* What the exercise asks
Please look for the string "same" below and report every line in which it occurs.

* Data shown
--------

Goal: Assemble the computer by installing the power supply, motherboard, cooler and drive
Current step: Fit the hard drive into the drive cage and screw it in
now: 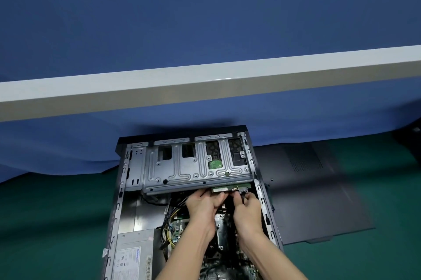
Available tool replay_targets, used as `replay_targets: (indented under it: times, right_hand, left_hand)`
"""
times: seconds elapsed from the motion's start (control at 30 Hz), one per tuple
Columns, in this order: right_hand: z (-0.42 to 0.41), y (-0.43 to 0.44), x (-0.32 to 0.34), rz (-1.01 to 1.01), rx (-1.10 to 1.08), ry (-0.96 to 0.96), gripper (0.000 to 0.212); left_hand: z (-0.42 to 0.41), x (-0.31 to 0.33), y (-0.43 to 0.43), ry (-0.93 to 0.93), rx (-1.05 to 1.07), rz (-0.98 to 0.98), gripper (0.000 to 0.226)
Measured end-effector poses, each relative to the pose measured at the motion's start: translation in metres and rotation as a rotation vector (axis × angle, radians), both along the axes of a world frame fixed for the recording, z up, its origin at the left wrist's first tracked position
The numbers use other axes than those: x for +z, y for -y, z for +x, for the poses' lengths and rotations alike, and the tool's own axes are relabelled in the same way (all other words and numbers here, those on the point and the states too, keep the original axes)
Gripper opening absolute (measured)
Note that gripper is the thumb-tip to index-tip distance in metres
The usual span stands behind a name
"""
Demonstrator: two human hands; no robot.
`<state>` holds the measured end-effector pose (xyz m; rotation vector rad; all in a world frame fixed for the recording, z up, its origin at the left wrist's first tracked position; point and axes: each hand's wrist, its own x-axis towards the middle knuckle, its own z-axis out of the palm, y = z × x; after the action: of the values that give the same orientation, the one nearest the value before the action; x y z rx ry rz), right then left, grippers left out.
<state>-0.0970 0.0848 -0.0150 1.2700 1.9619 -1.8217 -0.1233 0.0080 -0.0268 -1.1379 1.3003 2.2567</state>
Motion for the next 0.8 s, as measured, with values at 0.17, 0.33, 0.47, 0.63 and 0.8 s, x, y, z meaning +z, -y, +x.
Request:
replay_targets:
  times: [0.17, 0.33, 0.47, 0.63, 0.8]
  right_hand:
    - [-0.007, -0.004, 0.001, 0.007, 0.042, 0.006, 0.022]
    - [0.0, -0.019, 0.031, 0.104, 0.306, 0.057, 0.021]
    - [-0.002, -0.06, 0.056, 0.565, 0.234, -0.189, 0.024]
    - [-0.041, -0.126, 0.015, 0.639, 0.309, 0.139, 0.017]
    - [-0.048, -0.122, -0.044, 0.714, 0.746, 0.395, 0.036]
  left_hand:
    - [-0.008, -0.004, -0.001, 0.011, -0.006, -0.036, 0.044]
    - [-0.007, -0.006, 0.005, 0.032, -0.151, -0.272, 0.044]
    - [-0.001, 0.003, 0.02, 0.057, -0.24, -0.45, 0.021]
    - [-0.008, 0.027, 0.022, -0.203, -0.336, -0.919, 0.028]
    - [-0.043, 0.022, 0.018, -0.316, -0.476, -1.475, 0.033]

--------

* Task solution
The numbers use other axes than those: x for +z, y for -y, z for +x, for the poses' lengths and rotations alike, and the tool's own axes are relabelled in the same way (all other words and numbers here, those on the point and the states too, keep the original axes)
`<state>` holds the measured end-effector pose (xyz m; rotation vector rad; all in a world frame fixed for the recording, z up, its origin at the left wrist's first tracked position; point and axes: each hand's wrist, its own x-axis towards the middle knuckle, its own z-axis out of the palm, y = z × x; after the action: of the values that give the same orientation, the one nearest the value before the action; x y z rx ry rz), right then left, grippers left out.

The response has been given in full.